- The overwhelming majority of scientific knowledge is published as text, which is difficult to analyse by either traditional statistical analysis or modern machine learning methods. By contrast, the main source of machine-interpretable data for the materials research community has come from structured property databases, which encompass only a small fraction of the knowledge present in the research literature. Beyond property values, publications contain valuable knowledge regarding the connections and relationships between data items as interpreted by the authors. To improve the identification and use of this knowledge, several studies have focused on the retrieval of information from scientific literature using supervised natural language processing, which requires large hand-labelled datasets for training. Here we show that materials science knowledge present in the published literature can be efficiently encoded as information-dense word embeddings (vector representations of words) without human labelling or supervision. Without any explicit insertion of chemical knowledge, these embeddings capture complex materials science concepts such as the underlying structure of the periodic table and structure–property relationships in materials. Furthermore, we demonstrate that an unsupervised method can recommend materials for functional applications several years before their discovery. This suggests that latent knowledge regarding future discoveries is to a large extent embedded in past publications. Our findings highlight the possibility of extracting knowledge and relationships from the massive body of scientific literature in a collective manner, and point towards a generalized approach to the mining of scientific literature.
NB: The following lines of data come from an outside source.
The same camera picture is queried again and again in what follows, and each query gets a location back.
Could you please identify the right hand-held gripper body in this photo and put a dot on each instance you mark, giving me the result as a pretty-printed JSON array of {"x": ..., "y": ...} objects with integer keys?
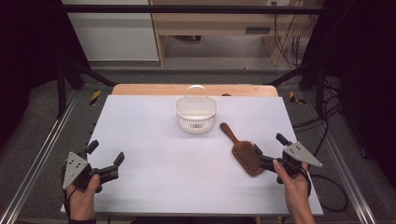
[{"x": 300, "y": 154}]

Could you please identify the white cabinet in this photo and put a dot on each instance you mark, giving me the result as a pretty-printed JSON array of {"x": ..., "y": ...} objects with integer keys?
[{"x": 115, "y": 37}]

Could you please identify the brown wooden hairbrush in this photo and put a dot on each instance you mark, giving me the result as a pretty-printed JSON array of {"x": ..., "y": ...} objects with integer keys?
[{"x": 244, "y": 154}]

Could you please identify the white plastic basket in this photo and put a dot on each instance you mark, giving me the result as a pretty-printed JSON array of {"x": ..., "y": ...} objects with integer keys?
[{"x": 196, "y": 109}]

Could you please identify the person's left hand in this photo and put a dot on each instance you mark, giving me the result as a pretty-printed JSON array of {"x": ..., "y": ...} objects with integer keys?
[{"x": 82, "y": 202}]

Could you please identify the white table cover sheet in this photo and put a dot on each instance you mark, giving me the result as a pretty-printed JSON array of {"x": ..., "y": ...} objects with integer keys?
[{"x": 162, "y": 174}]

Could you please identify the black horizontal frame bar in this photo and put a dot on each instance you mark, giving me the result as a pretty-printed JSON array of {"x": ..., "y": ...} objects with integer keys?
[{"x": 186, "y": 9}]

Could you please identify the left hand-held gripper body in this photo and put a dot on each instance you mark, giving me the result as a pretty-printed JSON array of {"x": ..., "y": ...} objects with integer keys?
[{"x": 74, "y": 169}]

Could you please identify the black frame strut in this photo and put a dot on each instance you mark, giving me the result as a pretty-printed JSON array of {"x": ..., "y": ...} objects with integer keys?
[
  {"x": 93, "y": 74},
  {"x": 295, "y": 73}
]

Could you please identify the black curtain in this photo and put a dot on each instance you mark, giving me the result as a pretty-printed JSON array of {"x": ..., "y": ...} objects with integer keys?
[
  {"x": 28, "y": 62},
  {"x": 364, "y": 77}
]

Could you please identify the yellow black tape strip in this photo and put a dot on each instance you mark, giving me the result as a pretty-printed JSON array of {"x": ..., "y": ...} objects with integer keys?
[
  {"x": 294, "y": 98},
  {"x": 95, "y": 97}
]

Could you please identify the wooden table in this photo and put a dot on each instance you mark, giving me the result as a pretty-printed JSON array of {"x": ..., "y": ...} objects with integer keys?
[{"x": 149, "y": 89}]

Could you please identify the aluminium floor rail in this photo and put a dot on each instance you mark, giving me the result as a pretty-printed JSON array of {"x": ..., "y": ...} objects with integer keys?
[
  {"x": 40, "y": 155},
  {"x": 342, "y": 168}
]

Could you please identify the person's right hand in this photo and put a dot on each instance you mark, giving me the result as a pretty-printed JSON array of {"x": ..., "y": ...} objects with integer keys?
[{"x": 295, "y": 189}]

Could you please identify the light wooden desk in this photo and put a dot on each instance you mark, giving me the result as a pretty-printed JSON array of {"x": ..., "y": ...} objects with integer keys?
[{"x": 214, "y": 23}]
edited to add: this story by Ted Chiang gives an interesting picture of where this could go.
The end is near O.O I was wondering how long it will take until something like this shows up. A common discussion topic in our group is the future of scientific publishing. My boss, who profited a lot from the current system, believes that things should continue this way, with a "story driven format". As in, you do experiments after experiments in your lab until you have a "story" to tell. And then you package all those data to make a nice story and publish it as such. I think that this approach will die out. It is inefficient and a lot of stuff is cherry-picked to fit your current beliefs. What happens, you get only part of the data, part of the "actual story". Things that do not fit your argument, or even contradict it, are swept under the rug or simply ignored. A better approach, in my opinion, would be a "by experiment" approach. You basically plan an experiment based on previous data, declare that you are doing it, do the experiment, and publish the results. Rinse and repeat. At the end,you can write a story, if you like. It will serve scientific communication, but not your experts and colleages. They know whats happening anyway. His main argument against such an approach is that we would flood the scientific world with tidbits of information that is incoherent. We need to put things into a story for people to remember and process it. True, people need that. Not computers with powerful algorithms. I am kinda stocked and scared about this.
The other problem IMO with the story-based approach is that when we're writing a story, we feel the need to be exciting. One of the current problems right now is that no one's willing to do the work to confirm results, because everyone wants to find something "new."